As shown in Figure 10a and Figure 11a, the first, third and fifth harmonics are distinct among the FFT of f_x and p_α without the proposed control method, their original values were about 39.8, 16.2, 12.4 dB and 5.2, −5.4, −5.7 dB, respectively. After the proposed control method is activated, as can be seen in Figure 10b and Figure 11b, those harmonic values of f_x and p_α are suppressed by 31, 9.1, 6.7 dB and 18.9, 8.9, 7.5 dB, respectively. Furthermore, good matching of the suppression degrees of the experiment results and the simulation results can be observed.

To give an independent verification of the practicality of the proposed control method, the measured acceleration v_t by the accelerometer is used to demonstrate the vibration transmission from the AMB system to the bracket of the MSCMG. Comparing Figure 12a,b, the values of first, third and fifth harmonic vibrations are reduced from −33.8, −53.4 and −56.1 dB to −58.6, −62.7 and −63.1 dB, respectively. The residual harmonics have similar sizes to the visible noises (mainly caused by the gyroscopic effects and the structural resonance of the MSCMG test rig), which means the transmission of the harmonic vibrations is significantly attenuated.

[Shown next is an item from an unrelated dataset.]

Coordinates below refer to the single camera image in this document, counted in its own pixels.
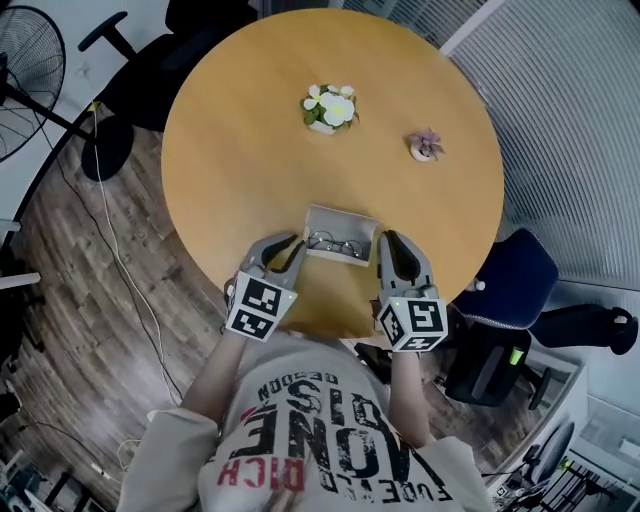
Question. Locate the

Little change happens to the elimination precision of the harmonic vibrations during a ten-hour operation. This indicates that the repetitive controller is insensitive to the parameter variations caused by the temperature change. Compared with the adaptive synchronous compensation, which is nonlinear and bring difficulty in analyzing the closed-loop system stability [28], the repetitive controller is simpler. Furthermore, no additional computation is needed in this work, whereas the adaptive synchronous compensation is composed of many complex calculations, such as arc tangent and modulus operations. Compared with the harmonic vibration suppression in [26], only improvement of the control algorithm is needed. Since field balancing is no longer required, this will save a lot of time in practice. Furthermore, it is helpful for a good mechanical assembly accuracy without disassembly.

5. Conclusions

In this work, harmonic force and torque elimination in the 4-DOF AMB system with rotor imbalance and sensor runout is studied. A novel control method consisting of generalized notch filter, feed-forward compensation and repetitive control is proposed, and its effectiveness has been demonstrated by simulations and experiments. The first, third and fifth harmonic force and torque are well suppressed, and no visible mutual couplings among the harmonics or the other frequencies exist. The proposed method is very suitable for moment exchange devices with AMB systems in the high-resolution Earth observation spacecraft, and it can be extended to many industrial AMB applications, where suppression of the harmonic house vibration is needed. However, the suppression degree decreases with the increase of the frequency, this is mainly because the error between $F_L\left(s\right)e^{-Ts}$ and 1 becomes larger. The power spectrum, which acquires better estimation from noisy signals, is more appropriate for the data processing than the FFT. Improvement of the repetitive controller and data processing with the power spectrum will be topics for our further research work.